Instructions for the task
Output the full listing word for word.

BEGIN Data below

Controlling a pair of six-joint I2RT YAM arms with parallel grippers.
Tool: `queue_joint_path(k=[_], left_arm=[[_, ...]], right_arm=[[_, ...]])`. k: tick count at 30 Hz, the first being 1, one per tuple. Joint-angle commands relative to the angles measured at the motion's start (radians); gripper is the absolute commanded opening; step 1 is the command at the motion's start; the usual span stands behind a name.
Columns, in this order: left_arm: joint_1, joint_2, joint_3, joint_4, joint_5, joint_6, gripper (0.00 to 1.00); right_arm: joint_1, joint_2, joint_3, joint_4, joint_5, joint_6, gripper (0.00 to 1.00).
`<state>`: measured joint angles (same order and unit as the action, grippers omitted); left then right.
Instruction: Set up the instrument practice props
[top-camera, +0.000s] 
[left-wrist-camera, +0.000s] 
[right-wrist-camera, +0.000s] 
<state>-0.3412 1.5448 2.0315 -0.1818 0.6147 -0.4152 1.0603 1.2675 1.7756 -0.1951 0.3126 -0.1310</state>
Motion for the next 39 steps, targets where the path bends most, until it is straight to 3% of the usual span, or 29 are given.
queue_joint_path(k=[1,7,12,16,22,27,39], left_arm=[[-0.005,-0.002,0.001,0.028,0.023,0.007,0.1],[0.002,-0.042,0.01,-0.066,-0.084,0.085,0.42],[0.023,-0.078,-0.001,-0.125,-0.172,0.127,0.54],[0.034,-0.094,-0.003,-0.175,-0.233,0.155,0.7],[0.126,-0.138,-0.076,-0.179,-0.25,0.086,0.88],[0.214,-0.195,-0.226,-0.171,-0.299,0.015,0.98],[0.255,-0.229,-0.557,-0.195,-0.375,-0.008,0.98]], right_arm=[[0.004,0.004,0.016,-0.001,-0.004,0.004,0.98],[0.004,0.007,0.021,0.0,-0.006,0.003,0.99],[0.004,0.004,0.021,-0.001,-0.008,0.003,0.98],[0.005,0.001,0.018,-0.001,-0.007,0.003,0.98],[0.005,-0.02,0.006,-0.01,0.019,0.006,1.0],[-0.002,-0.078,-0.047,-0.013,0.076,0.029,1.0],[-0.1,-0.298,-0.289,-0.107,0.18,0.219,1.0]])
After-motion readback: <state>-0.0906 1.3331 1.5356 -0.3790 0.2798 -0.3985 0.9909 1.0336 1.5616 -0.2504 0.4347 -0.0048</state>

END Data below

Solution to this task
Controlling a pair of six-joint I2RT YAM arms with parallel grippers.
Tool: `queue_joint_path(k=[_], left_arm=[[_, ...]], right_arm=[[_, ...]])`. k: tick count at 30 Hz, the first being 1, one per tuple. Joint-angle commands relative to the angles measured at the motion's start (radians); gripper is the absolute commanded opening; step 1 is the command at the motion's start; the usual span stands behind a name.
Columns, in this order: left_arm: joint_1, joint_2, joint_3, joint_4, joint_5, joint_6, gripper (0.00 to 1.00); right_arm: joint_1, joint_2, joint_3, joint_4, joint_5, joint_6, gripper (0.00 to 1.00).
`<state>`: measured joint angles (same order and unit as the action, grippers omitted); left then right.
Instruction: Set up the instrument practice props
[top-camera, +0.000s] 
[left-wrist-camera, +0.000s] 
[right-wrist-camera, +0.000s] 
<state>-0.3412 1.5448 2.0315 -0.1818 0.6147 -0.4152 1.0603 1.2675 1.7756 -0.1951 0.3126 -0.1310</state>
Motion for the next 39 steps, targets where the path bends most, until it is straight to 3% of the usual span, or 29 are given.
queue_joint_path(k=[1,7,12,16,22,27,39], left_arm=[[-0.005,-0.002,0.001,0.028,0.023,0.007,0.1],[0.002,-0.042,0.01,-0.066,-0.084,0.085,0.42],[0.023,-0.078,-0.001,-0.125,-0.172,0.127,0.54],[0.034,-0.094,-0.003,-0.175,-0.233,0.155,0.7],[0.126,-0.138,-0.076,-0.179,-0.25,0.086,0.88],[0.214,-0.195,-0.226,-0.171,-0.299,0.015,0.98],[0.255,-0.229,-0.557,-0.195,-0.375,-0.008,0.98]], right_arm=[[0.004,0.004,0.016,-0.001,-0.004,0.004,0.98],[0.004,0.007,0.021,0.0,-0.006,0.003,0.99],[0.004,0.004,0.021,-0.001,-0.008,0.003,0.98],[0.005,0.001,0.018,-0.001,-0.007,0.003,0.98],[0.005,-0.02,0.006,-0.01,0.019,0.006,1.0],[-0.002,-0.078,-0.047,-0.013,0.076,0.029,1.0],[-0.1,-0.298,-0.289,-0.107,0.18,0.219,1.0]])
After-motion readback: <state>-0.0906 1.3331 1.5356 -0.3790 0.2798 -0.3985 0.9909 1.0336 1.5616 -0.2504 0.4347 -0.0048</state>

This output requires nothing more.